Questo favorirà la crescita sana dei ragazzi sotto molti aspetti. Quanto è importante che questo avvenga nel mondo dello sport?

“Le realtà sportive sono considerate, nella società attuale, il terzo polo educativo: la triade è composta da famiglia scuola e sport. Ma bisogna sforzarsi di esserlo nel concreto, nei fatti. E’ ciò che Rugby Parabiago fa e vuole continuare a fare, migliorandosi sempre. L’obiettivo non è quello di essere solo una società sportiva, ma un punto di riferimento sul territorio per tutti”.

Molto spesso i genitori che hanno figli che partecipano a una partita sembrano essere molto più coinvolti dei figli, si scaldano facilmente e, in alcuni casi, sembrerebbe che facciano della vittoria una questione di “vita o di morte”. Come gestite questo aspetto?

“Nel rugby non si gioca mai ‘contro’ qualcuno, ma si gioca ‘con’. Questo è un valore fondante per il nostro sport. Con le famiglie sottoscriviamo un patto educativo al momento del tesseramento: le regole sono stabilite dall’inizio e sono chiare. Il rispetto è un valore fondamentale. L’obiettivo primario del minirugby è il divertimento. Solo dalle categorie juniores si fa vera formazione tecnica, per arrivare ad alzare il livello delle categorie seniores maschile e femminile. Le famiglie sono una parte importante: tutti fanno parte del contesto sportivo, sia dentro sia fuori dal campo”.

Avere un’equipe pedagogico-educativa in campo è una grande risposta. Potrebbe essere una risposta contro la crisi educativa?
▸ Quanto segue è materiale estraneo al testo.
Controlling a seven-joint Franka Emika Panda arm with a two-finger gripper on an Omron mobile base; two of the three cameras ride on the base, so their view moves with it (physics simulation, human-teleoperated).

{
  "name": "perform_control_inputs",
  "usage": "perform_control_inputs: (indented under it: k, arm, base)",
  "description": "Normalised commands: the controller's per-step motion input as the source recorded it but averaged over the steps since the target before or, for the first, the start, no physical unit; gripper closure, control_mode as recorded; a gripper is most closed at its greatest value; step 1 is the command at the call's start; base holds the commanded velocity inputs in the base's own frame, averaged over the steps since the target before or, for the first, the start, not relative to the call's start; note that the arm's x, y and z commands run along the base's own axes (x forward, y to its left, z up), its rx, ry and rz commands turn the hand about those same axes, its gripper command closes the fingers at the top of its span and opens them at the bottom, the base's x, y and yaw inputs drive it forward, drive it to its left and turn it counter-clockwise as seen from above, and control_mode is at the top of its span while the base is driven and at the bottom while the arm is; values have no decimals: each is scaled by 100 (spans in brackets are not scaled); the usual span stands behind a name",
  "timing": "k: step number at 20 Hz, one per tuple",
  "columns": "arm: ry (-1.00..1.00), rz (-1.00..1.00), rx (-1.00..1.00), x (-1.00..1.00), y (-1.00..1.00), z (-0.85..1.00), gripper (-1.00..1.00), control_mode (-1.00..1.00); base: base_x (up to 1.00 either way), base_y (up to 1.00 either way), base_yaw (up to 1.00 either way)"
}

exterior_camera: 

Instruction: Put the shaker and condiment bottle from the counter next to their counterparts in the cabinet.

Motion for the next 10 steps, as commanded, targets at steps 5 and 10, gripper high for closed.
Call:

“Può essere un passo importante, senza mai dimenticare però che famiglia e scuola lo sono altrettanto. Sicuramente può aiutare a superare il periodo di reclusione che i ragazzi hanno vissuto in questi ultimi due anni. Noi di Rugby Parabiago ci impegniamo per non lasciare indietro nessuno e per gestire ogni caso nel migliore dei modi possibili. Se un bambino ha difficoltà acclarate e si vuole avvicinare al rugby, non gli diremo mai ‘questo non è il tuo posto’. All’interno del club abbiamo diverse proposte, quindi, il nostro consulto con la famiglia, lo staff, i pedagogisti ha come obiettivo quello di proporre al bambino il percorso sportivo migliore per il suo bene”.

Un progetto con molti assi nella manica…

“L’aspetto più bello del nuovo progetto è quello di essere riusciti a fare rete con tutte le varie realtà coinvolte: l’Azienda So.le., la cooperativa Metafora, il comune di Parabiago e la Bcc di Busto Garolfo e Buguggiate. Un connubio vincente che ci permetterà di portare valore ai bambini, allo staff e alle famiglie”.